Social Network Theories

I have often been confronted by colleagues with the argument that social network analysis is only a method. Over time I became more annoyed with that point. Social network analysis goes beyond this. Yes, it is a method, but it is also a perspective, a framework, with which the world can be analyzed. To underline this point below are a couple of theories that can (or should) only be viewed from a relational perspective, hence social network perspective:

Social Exchange Theory

Initially, social exchange theory only dealt with the exchange of goods, services, or favors between two people. It can be summarize with “I scratch your bag, you scratch mine”. The flow of goods, services, or favors is normally reciprocal. Take any item you purchase: You get the good (e.g., freshly baked sour dough German bread with sunflower seeds) and the baker gets your money. But also when you grant your friend a favor (e.g., pet sit their dog), you’ll remember that, and when needed ask your friend for a favor (e. g., baby sit your toddler).

When taking this concept of social exchange one step further, we can see an exchange of favors among different people (general exchange theory). Hazing is one, albeit negative, example: As a young undergraduate joining a student association the seniors will haze you (at least in the Netherlands or Belgium this will happen). As a freshman you can not reciprocate this, meaning you can not be mean to seniors But you can pass the ‘good’ of hazing to the next wave of freshman in a couple of years. In this way you are participating in the exchange, and spread the ‘good’ through your network. To use a more positive example, my husband and I used to hitch hike when we were young (public transport in Swiss mountain region isn’t great). To reciprocate the kindness we experienced, we pick up hitch hikers. Of course we can not ‘pay back’ the people who picked us up along the routes in Switzerland, but we are participating in the exchange of kindness within the community of ‘hitch hikers & hitch hiker pick-ups’.
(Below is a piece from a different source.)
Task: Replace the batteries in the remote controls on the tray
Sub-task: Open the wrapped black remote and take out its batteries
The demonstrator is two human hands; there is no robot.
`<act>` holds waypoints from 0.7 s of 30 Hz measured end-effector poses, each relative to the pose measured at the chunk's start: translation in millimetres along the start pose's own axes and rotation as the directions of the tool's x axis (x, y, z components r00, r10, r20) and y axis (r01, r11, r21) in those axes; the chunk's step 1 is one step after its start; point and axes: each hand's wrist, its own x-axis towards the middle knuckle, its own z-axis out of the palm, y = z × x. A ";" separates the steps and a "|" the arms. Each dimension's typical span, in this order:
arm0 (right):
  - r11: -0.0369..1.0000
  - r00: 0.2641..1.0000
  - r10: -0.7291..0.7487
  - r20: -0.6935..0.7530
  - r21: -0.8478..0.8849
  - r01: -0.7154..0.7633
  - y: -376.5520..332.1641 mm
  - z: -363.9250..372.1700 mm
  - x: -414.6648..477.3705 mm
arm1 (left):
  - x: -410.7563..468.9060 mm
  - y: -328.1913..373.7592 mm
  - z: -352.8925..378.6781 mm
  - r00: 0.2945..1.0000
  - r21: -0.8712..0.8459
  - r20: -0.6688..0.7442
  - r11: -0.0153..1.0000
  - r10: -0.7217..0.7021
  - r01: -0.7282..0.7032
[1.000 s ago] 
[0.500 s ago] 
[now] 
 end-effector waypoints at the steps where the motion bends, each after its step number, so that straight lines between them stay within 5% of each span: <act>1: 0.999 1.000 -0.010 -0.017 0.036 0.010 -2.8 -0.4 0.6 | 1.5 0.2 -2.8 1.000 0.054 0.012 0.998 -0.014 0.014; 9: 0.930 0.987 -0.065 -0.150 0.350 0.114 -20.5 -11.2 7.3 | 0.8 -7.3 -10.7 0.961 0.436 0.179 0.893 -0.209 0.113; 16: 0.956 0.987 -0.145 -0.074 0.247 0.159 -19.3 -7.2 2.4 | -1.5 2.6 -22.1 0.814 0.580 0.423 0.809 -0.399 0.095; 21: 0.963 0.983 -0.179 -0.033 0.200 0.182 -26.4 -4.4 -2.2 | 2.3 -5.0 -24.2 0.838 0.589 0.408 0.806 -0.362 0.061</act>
Emerson, R. M. (1979). Social exchange theory. Annual Review of Sociology, 2, p. 335 – 362

Academic Bullet:

  • Help-seeking should be repaid by offering help.
  • Don’t just ‘take’ the knowledge and insights from others, also offer your own.

Power (Dependency) Theory

Power or dependency theory can be seen as the flip side of social exchange theory. While social exchange theory focuses on equality of information and resources among partners in a network, power theory rests on the notion of inequality among individuals. An individual’s position in the network then becomes representative of his or her status relative to others.
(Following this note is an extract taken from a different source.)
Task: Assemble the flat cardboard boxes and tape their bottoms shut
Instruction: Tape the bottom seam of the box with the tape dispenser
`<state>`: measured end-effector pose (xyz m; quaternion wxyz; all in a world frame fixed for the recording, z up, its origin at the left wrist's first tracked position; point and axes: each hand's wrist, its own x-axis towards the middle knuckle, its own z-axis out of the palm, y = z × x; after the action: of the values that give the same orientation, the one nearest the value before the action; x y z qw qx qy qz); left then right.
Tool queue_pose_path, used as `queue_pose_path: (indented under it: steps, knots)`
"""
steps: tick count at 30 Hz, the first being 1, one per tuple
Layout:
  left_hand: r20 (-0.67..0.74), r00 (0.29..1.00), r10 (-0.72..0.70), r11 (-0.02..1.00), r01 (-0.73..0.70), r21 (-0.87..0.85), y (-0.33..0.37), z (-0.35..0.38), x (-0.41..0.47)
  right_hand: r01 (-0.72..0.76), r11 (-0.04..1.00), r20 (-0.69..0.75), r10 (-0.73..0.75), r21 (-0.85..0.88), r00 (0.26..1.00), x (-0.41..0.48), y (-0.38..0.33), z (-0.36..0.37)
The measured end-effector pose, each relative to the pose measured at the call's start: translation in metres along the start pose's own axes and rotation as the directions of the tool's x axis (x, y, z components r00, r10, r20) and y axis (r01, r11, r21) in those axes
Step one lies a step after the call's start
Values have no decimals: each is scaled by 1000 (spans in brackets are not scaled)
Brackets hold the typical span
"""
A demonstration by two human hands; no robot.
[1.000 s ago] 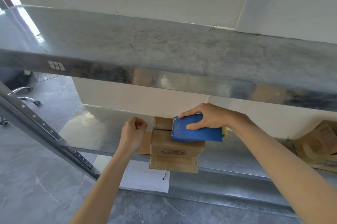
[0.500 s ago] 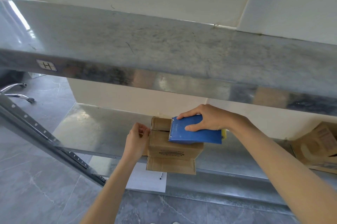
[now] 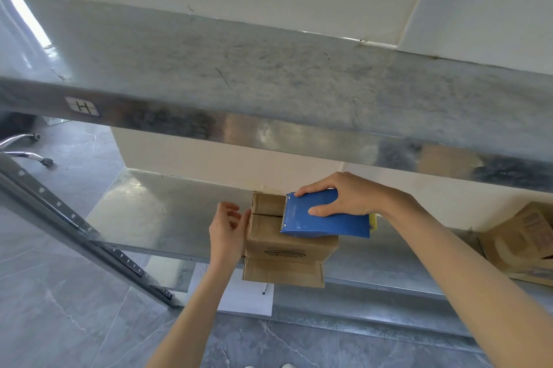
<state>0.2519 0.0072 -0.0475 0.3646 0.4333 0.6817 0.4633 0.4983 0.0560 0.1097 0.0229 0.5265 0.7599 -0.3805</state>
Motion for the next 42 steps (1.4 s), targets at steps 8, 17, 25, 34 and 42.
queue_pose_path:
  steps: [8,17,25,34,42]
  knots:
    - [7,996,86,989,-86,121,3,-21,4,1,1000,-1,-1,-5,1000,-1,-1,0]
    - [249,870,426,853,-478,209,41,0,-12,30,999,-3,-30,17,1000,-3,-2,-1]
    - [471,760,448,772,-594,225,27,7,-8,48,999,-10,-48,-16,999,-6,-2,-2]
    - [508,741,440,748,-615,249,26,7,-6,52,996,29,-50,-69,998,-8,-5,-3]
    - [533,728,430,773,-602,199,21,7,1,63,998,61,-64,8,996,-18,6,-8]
Triadic structures, or the amount of links between three people (the triad), are very important to understand hierarchy. For example, imagine Paul, Peter, and Patrick share an office, and Paul bosses Peter around, while Peter bosses Patrick around. Based on these two power relationship, it would be strange to see Patrick boss Paul around, as Patrick is at the bottom of the status hierarchy. Power can also be visualized through the network structure representing the interaction among people. Power in this case is derived from the network position (while in the former case it was assumed to be a characteristic of an individual). For example, if Patrick is the only link between group 1 (Paul and Peter), and group 2 (Mary and Martha), Patrick is in a powerful position to play off the two groups (Paul and Peter, and Mary and Martha) by hiding information or spreading only certain pieces of information and withholding other.


Park, P. S., & Kim, Y. (2017). Reciprocation under status ambiguity. Social Networks, 48, 142 – 156

Academic Bullet:

  • Your power depends on your network. Consider what you can offer in relation to those around you.
  • Your power gives you the possibility to delay reciprocation of favors and gifts.

Social Capital Theory

The social capital theory is popular among educational and management scholars. You can view Human Capital Theory as its predecessor. In Human Capital Theory the knowledge and skills a person possess are perceived to be critical for performance. It all depends on what you know. In Social Capital Theory the emphasis moves away from you to your network. This theory acknowledges that humans are social beings and we go and ask for help (or at least we have the potential to go and ask for help). Therefore, the performance of a person is not only dependent on his or her skill set, but also on what resources the person can draw from using his or her network. This means it is who you know that is important for completing tasks and achieving goals.

When considering your network and the resources other people can offer, aspects such as diversity of individuals play a role, but also the trust that exists, the strength of your relationships, and of course, what you can offer to your network (see above section on social exchange theory). Theories about homophily, cohesion, social identity, trust etc. explain if you can access certain resources. Finally, the neat things about networks is that we don’t only have to look at our connection and what they can offer, but can also take a step further and look at the connection of our connections, or even further and consider the resources of the connections of the connections of our connections (and so on). Of course as with physical distance, relational distance matters. Social capital that is part of connections far away from you is harder to get, even if you are connected.


Hollenbeck, J. R. & Jamieson, B. B. (2015). Human capital, social capital, and social network analysis: Implications for strategic human resource management. Academy of Management Perspectives, 29, 370-385

Academic Bullet:

  • Build relationships with people who are different than you. Those who possess  different expertise, and whose experiences diverge from yours.
  • Think further ahead than your immediate connections. Your social capital goes beyond your local neighborhood of links.